When I asked my GP if there was anything I could do to alleviate these problems, he said no. So, once again, I turned to the internet. Websites such as www.prostatitis. org and www.chronicprostatitis.com provide a variety of information that GPs don't offer, and you don't feel like a nuisance when you're seeking answers to your questions.

Prostatitis is the medical term for inflammation of the prostate, a walnut-sized gland located below a man's bladder. Your prostate produces a milky white fluid for your semen. As men grow older, the prostate becomes enlarged anyway. By the age of 60, most men have some degree of prostate enlargement. Some men, however, develop swollen prostates earlier in life, typically in their thirties (I am 37). The enlargement interferes with the urethra, which passes through the prostate, creating a variety or urological and related problems.
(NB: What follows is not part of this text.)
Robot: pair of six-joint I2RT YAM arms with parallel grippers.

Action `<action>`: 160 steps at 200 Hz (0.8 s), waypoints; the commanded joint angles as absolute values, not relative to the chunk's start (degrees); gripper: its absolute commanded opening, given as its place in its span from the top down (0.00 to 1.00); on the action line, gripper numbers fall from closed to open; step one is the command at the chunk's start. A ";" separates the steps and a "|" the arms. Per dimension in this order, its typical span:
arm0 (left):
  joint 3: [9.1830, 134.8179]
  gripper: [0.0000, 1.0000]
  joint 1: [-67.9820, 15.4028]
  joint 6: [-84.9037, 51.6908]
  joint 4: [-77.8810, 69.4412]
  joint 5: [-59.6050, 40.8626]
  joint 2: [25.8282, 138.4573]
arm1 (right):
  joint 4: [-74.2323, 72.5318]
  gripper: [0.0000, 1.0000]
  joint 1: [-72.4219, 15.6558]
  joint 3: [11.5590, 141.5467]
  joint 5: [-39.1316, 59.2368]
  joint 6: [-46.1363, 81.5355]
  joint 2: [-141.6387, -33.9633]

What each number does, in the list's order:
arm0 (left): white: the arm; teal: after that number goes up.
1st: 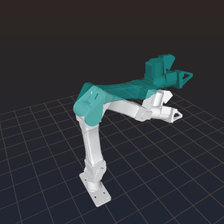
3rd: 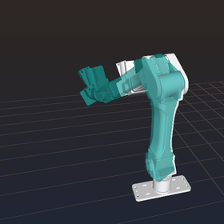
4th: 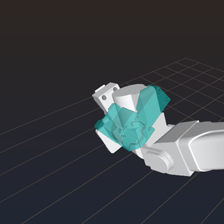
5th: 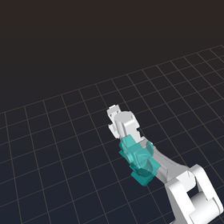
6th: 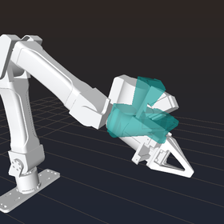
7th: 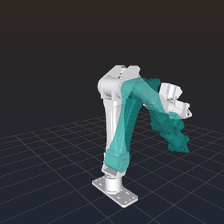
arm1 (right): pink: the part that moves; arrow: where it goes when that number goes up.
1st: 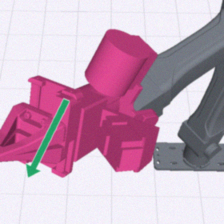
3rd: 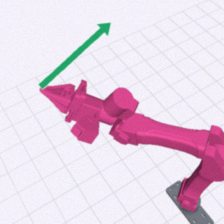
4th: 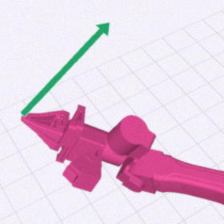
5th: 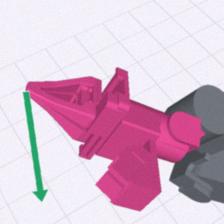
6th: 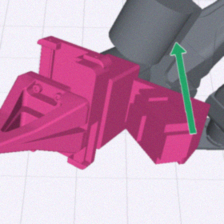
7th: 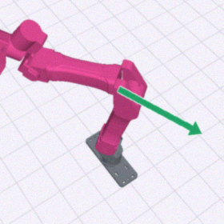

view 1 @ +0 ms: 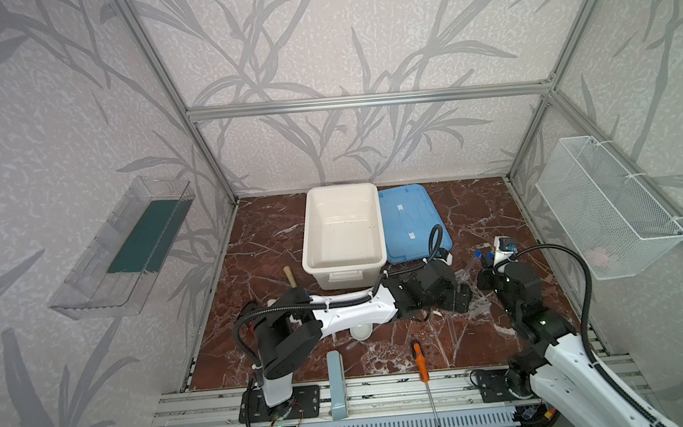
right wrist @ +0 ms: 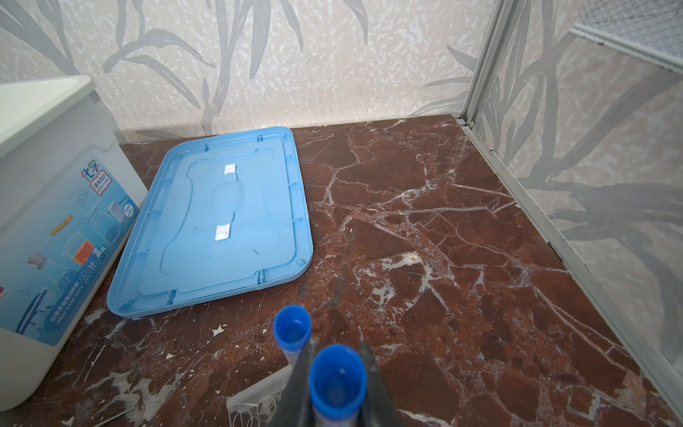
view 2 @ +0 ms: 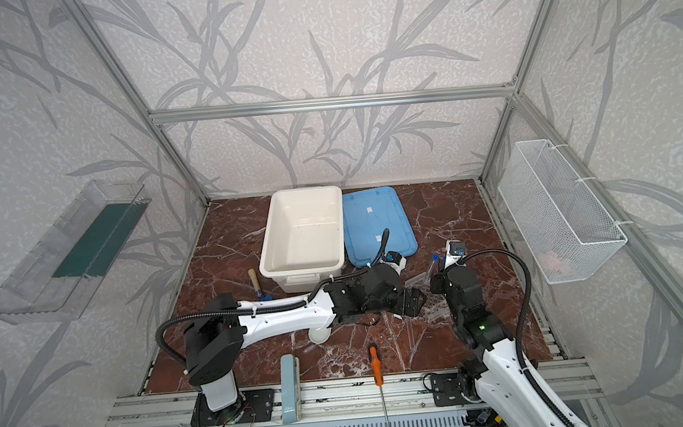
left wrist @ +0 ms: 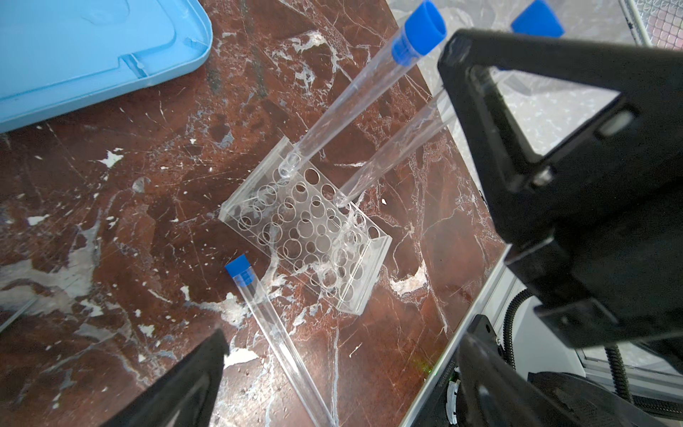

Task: Organize the chemistry lab equipment
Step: 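Carry the tube with the right gripper into the clear rack and release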

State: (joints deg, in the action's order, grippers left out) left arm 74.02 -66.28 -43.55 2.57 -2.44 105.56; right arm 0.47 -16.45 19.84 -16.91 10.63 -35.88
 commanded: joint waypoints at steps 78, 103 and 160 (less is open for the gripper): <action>72.66 0.01 -66.45 -43.68 1.06 -0.88 105.47 | -4.94 0.82 -16.44 16.90 -15.68 7.89 -36.68; 72.95 0.01 -66.47 -43.72 1.74 -0.34 105.50 | -5.20 0.81 -16.44 15.70 -11.54 2.12 -34.67; 73.39 0.01 -66.45 -44.82 6.43 2.81 105.61 | -6.24 0.63 -16.46 12.40 -14.79 1.89 -30.71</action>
State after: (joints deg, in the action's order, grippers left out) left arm 73.30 -66.28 -43.68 3.75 0.45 105.56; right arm -4.86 -16.45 12.64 -14.04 2.98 -32.14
Most men will suffer from some form of prostatitis in their lifetime. It affects men differently, with varying degrees of discomfort or pain. It can be irritating, or it can be devastating. According to current evidence, chronic prostatitis doesn't increase the risk of prostate cancer and doesn't cause impotence. It may or may not have fertility implications.

Five per cent of prostatitis cases are bacterial in origin and responsive to antibiotics. In the 95 per cent of cases that are non-bacterial, GPs still use antibiotics and anti-inflammatories as a first resort. They have no second resort. Some men find that a month's course of Ciproxin relieves their symptoms, but many are disappointed. One problem is that the prostate is sheathed in a protective shell, which antibiotics can't easily penetrate.

As well as the physical effects, chronic prostatitis comes as a hefty psychological blow. Suddenly you feel mortal, fragile, old. Reading the accounts of other sufferers in a newsgroup such as sci.med.prostate.prostatitis gives you permission to feel pain and anxiety and other natural feelings that are regarded as unmanly. Learning about other men's experiences of the illness makes you feel less alone and less of a wimp.

Prostatitis is, figuratively and literally, a pain in the arse. It isn't life-threatening, but it can be life-changing. The good news is that, contrary to what your doctor may tell you, antibiotics are not your only resource. Sitz baths are reported to improve circulation and ease discomfort. And a recent medical trial concluded that regular ejaculation causes contractions that soothe the symptoms. I know what you're thinking. Trust men to develop a disease cured by masturbation and lying in the bath. Alas, it's not that simple. Some men say they avoid masturbation because it makes their symptoms worse. Nobody really knows what causes or cures prostatitis.

Diet can be crucial for maintaining or restoring prostate health. Avoid spicy foods, chocolate, alcohol and caffeine, which are irritants. There is a long list of foods, herbs and supplements that sufferers have found helpful: broccoli, lycopene (found in tomatoes), saw palmetto, quercetin, pygeum extract, zinc, pumpkin-seed oil, flax-seed oil, beta carotene, selenium, nettle-leaf tea. There are various prostate supplements (typically costing £7–10 for a month's supply) containing a combination of those ingredients. Some men find them useful.

There is no magic solution to prostatitis that suits everyone. Illness is a prison, but there's the prospect of early release for good behaviour.